DESCRIPTION OF THE TASK
Reproduce exactly the lines that run from the start of the records below to the line with "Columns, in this", inclusive.

THE DATA START

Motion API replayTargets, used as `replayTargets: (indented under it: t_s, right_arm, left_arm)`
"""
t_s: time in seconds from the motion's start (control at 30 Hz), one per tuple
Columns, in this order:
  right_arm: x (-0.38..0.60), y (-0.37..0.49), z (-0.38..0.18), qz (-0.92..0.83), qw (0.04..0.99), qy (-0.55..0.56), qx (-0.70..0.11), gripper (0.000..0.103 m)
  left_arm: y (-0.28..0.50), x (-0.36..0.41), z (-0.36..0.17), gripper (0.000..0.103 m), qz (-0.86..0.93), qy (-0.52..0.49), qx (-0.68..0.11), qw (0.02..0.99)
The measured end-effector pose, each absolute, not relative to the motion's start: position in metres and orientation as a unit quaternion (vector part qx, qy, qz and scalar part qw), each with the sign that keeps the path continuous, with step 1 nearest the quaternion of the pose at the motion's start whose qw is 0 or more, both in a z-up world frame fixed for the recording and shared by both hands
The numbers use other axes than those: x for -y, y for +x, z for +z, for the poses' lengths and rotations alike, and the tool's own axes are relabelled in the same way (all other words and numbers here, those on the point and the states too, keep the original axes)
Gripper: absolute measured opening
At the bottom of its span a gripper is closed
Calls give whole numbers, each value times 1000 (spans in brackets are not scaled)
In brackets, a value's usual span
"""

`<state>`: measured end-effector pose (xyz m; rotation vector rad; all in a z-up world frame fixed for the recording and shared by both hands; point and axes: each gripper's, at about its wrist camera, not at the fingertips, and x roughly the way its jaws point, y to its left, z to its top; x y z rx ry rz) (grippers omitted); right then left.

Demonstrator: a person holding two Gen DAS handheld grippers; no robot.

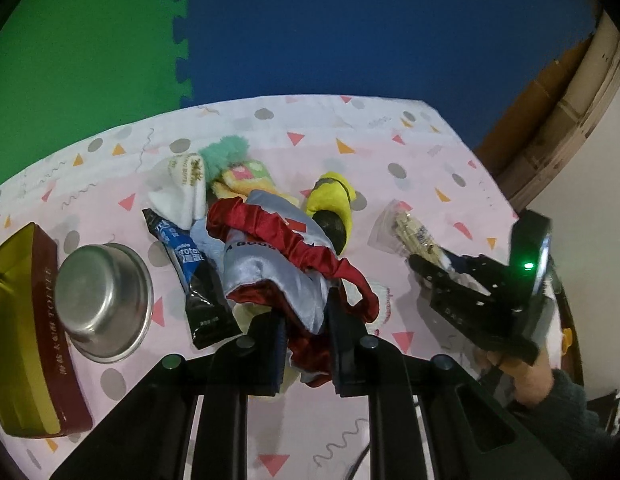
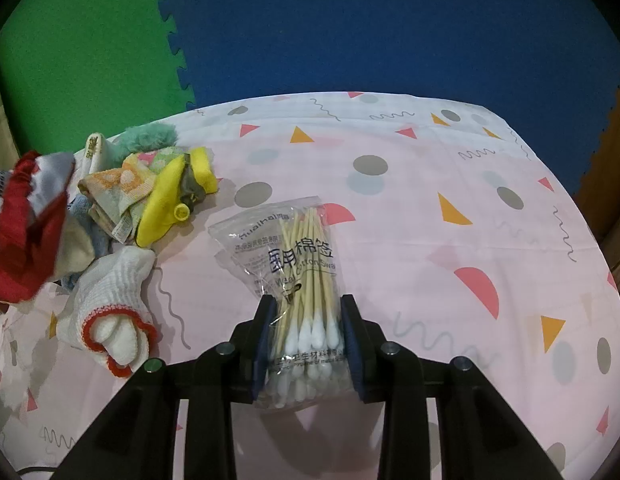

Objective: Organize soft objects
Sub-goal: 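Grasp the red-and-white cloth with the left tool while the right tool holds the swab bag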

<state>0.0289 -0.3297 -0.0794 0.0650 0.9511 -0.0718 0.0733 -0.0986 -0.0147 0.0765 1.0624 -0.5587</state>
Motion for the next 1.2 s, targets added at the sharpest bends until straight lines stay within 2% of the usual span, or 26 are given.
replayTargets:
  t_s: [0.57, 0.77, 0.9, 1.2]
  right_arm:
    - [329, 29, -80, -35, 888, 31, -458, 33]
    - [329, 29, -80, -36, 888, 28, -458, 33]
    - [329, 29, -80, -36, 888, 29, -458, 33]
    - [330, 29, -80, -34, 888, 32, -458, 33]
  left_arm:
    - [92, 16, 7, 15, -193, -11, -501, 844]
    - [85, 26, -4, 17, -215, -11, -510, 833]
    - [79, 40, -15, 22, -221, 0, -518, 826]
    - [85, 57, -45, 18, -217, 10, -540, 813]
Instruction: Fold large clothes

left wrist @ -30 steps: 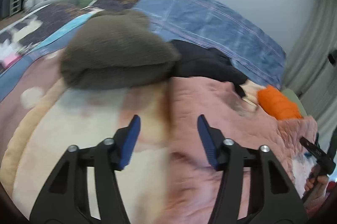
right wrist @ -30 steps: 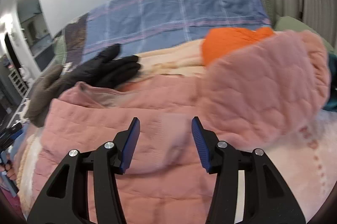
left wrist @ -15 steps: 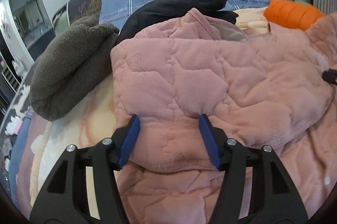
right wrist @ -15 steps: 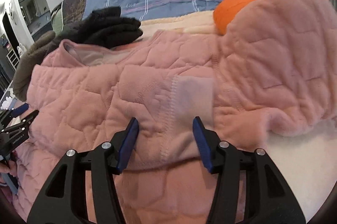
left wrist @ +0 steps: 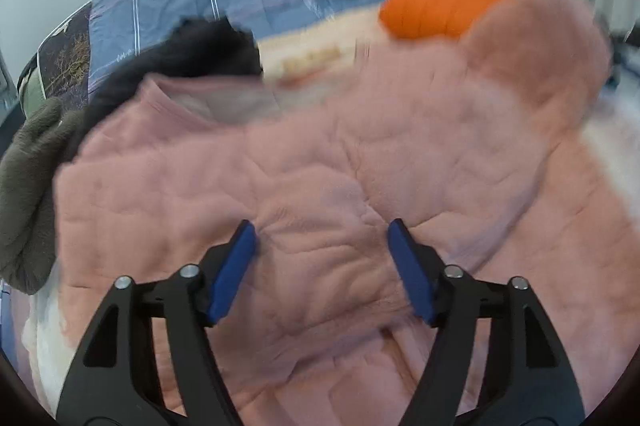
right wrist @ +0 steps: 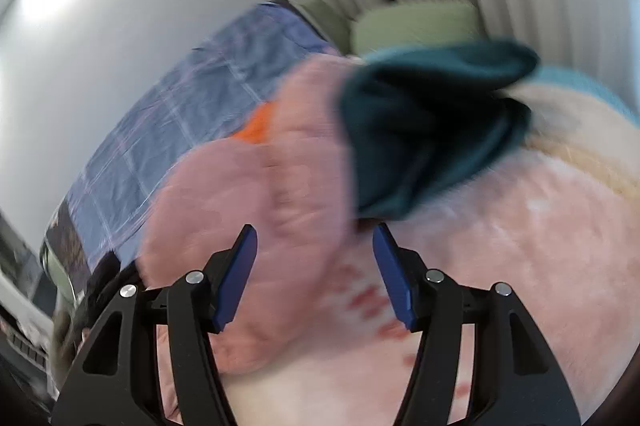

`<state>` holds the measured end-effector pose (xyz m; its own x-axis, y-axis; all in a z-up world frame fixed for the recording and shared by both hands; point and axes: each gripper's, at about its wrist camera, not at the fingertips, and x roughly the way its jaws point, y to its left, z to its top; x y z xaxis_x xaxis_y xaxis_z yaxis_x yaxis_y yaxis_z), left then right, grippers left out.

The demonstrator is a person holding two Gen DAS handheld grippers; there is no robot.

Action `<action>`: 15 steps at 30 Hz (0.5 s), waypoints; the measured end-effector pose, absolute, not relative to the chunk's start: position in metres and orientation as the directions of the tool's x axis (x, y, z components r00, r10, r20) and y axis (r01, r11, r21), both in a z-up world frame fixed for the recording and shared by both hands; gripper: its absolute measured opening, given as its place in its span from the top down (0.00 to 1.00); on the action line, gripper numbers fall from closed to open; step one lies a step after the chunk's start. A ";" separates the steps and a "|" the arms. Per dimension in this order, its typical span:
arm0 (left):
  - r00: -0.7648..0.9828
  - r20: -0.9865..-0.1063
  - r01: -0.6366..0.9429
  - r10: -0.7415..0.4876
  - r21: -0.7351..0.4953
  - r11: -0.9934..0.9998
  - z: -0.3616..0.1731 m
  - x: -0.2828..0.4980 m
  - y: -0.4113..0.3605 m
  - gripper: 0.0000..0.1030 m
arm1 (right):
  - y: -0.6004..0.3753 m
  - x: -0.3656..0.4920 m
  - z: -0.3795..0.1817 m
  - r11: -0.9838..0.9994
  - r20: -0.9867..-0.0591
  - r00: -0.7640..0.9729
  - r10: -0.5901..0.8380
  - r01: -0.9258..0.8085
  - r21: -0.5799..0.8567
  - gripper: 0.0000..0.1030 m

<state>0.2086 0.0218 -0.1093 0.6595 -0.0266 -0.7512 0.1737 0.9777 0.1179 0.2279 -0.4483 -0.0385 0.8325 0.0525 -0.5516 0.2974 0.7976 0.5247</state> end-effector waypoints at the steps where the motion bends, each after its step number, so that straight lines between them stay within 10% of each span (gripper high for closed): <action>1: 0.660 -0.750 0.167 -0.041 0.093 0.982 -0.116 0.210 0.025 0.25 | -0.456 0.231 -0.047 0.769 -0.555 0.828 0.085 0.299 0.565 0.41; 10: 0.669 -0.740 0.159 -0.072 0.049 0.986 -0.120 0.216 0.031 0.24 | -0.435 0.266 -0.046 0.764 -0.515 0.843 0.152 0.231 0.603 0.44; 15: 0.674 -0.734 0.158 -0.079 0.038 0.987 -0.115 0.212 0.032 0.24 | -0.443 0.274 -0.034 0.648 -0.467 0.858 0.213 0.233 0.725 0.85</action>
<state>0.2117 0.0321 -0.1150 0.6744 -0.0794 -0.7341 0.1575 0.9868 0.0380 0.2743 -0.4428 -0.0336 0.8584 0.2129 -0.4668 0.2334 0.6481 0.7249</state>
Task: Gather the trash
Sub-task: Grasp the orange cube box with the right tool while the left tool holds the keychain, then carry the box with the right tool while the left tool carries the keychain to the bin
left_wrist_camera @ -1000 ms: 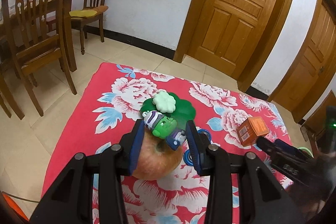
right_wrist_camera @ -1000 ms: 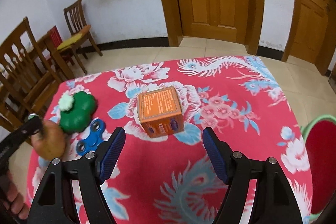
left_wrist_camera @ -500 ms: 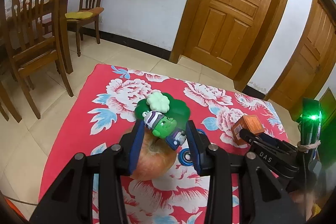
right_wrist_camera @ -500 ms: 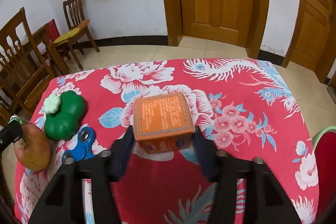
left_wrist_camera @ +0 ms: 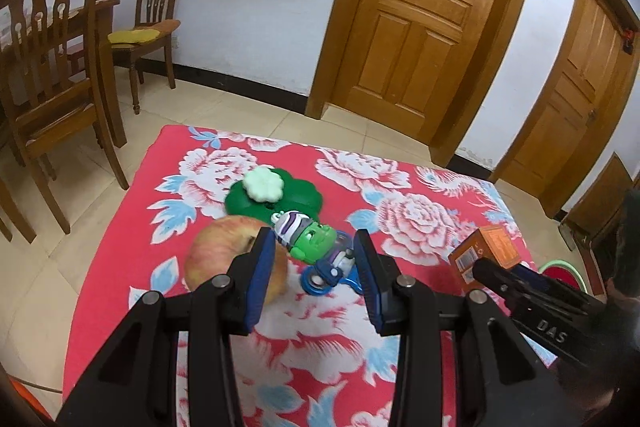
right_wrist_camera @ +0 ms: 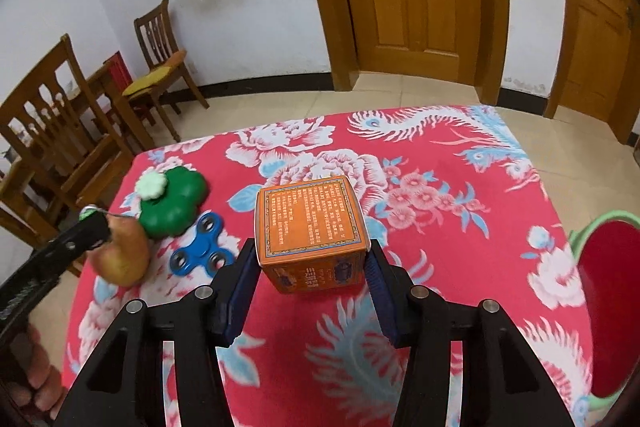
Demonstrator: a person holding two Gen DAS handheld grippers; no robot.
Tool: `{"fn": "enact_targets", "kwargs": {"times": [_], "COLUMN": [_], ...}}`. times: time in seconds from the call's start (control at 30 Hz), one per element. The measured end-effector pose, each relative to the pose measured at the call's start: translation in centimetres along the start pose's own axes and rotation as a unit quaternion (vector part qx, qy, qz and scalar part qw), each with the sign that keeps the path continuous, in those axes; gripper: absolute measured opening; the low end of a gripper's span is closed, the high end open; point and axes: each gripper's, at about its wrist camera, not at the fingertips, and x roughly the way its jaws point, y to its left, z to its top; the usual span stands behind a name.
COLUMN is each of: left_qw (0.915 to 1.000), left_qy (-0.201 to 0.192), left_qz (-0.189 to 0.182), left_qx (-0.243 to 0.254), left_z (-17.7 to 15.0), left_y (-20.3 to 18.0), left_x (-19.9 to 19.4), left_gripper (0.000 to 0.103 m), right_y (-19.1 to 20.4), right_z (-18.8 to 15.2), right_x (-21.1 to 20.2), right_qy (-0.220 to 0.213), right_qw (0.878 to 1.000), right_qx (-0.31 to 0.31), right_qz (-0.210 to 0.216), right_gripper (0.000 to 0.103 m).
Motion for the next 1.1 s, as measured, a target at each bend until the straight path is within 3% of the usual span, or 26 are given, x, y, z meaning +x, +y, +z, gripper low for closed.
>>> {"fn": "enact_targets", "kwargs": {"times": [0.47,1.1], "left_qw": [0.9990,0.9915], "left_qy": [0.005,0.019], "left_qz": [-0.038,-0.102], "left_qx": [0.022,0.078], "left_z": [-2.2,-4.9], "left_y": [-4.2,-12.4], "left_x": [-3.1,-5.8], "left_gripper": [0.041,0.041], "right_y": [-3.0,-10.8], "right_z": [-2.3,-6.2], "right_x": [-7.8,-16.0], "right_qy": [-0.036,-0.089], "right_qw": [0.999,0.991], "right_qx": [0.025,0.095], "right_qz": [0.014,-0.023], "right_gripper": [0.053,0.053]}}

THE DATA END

ANSWER TO THE PROBLEM
Motion API replayTargets, used as `replayTargets: (indented under it: t_s, right_arm, left_arm)`
"""
t_s: time in seconds from the motion's start (control at 30 Hz), one per tuple
Columns, in this order:

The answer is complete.